For development, we recommend:

  • Train and evaluate the model in Visual Studio (using ML.NET and Model Builder)
  • Once performance is acceptable, deploy into FrameworX

In Visual Studio (regression example), we:

  • Choose the regression scenario
  • Select the algorithm (for example, LightGBM)
  • Train with one method call
  • Evaluate with ML.NET metrics
  • Save the trained model

Inside FrameworX, the runtime scripting typically focuses on the last part:

  • Load the saved model
  • Pass real-time tag values as inputs
  • Run prediction
  • Write the output back to a tag

Because FrameworX is .NET-based, the ML.NET code structure is very similar between Visual Studio and the FrameworX scripting environment.


MCP: Connecting FrameworX to Large Language Models

In addition to ML.NET, we introduced MCP (Model Context Protocol), which allows FrameworX to securely expose operational data to large language models such as ChatGPT or Claude.

With MCP, LLMs can:

  • Query live tag values
  • Retrieve alarm status and history
  • Access historical data
  • Execute custom methods defined in FrameworX

This enables natural-language interaction with industrial systems while keeping control and security within FrameworX.

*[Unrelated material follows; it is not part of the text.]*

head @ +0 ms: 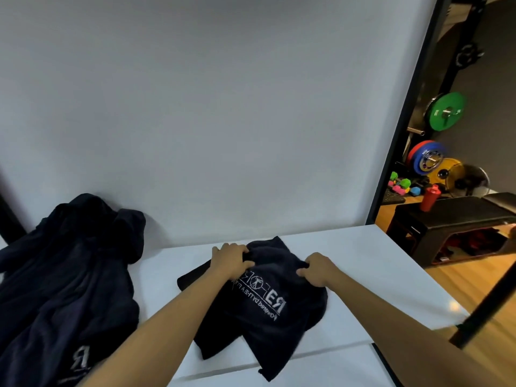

ML and MCP can also be combined—for example, querying anomaly detection results generated by ML.NET models using conversational AI.


Key Takeaways

  • Start small with AI and machine learning projects
  • Anomaly detection is often the best first step
  • Machine learning improves over time through retraining and feedback
  • Data quality, consistency, and context are more important than algorithms
  • Machine learning works best when it is part of an operational system, not a standalone experiment

FrameworX provides a unified, contextualized platform that reduces friction and accelerates adoption of advanced analytics.